NASA Provides First Front-Row Seat to Perseverance Rover’s Landing on Mars
Description
NASA today released first-of-its-kind imagery collected from the Perseverance rover’s descent stage as it landed on the surface of Mars, Thursday, Feb. 18. From the moment of parachute inflation, the camera system covers the entirety of the descent process, showing some of the rover’s intense ride to the surface of Mars’ Jezero Crater. The footage from high definition cameras aboard the spacecraft starts 7 miles (11 kilometers) above Jezero Crater, shows the supersonic deployment of the most massive parachute ever sent to another world, and ends with the rover’s touch down in Jezero Crater. The video chronicles the major milestones of the final minutes of descent as the spacecraft plummeted, parachuted, and rocketed toward its landing on the surface of Mars. Also released today was the mission’s first panorama of the rover’s landing location, taken by the two Navigation Cameras located on its mast. The six-wheeled robotic astrobiologist, the fifth rover the agency has landed on the Red Planet, is currently undergoing an extensive checkout of all its systems and instruments.

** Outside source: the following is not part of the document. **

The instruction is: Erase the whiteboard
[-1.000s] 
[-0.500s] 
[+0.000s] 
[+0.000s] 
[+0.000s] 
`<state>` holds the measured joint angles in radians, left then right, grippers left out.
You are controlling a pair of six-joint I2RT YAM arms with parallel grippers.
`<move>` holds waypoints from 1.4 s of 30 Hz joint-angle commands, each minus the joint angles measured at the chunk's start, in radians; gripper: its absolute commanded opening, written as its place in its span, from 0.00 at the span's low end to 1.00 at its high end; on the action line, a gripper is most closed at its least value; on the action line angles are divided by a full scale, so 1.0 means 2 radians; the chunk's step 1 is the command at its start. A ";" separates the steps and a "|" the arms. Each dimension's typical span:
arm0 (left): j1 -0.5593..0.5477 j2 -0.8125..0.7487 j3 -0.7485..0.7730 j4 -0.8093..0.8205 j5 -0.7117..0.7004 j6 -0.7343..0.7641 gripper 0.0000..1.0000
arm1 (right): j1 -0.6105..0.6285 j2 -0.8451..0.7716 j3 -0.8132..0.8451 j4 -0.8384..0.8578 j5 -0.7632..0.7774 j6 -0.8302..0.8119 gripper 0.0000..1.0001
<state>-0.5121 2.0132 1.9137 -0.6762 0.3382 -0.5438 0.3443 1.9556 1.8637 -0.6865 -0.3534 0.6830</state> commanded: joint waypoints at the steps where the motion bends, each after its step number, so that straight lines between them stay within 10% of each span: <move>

Footage includes: 1. Rover descent cam (view from belly of the rover looking down) 2. Parachute up-view cam 3. Descent stage down-look cam (from the descent stage looking down at the rover) 4. Parachute up-view cam 2 5. Rover up-look camera )from the rover looking up toward the descent stage) 6. Parachute deploy slowed to 30% speed 7. Rover’s Panorama Audio clips: 1. 17 seconds of audio including wind and rover noise 2. 17 seconds of audio with wind only, rover noise filtered out Edited Video: Landing views with control room audio. (Includes descriptive text on screen)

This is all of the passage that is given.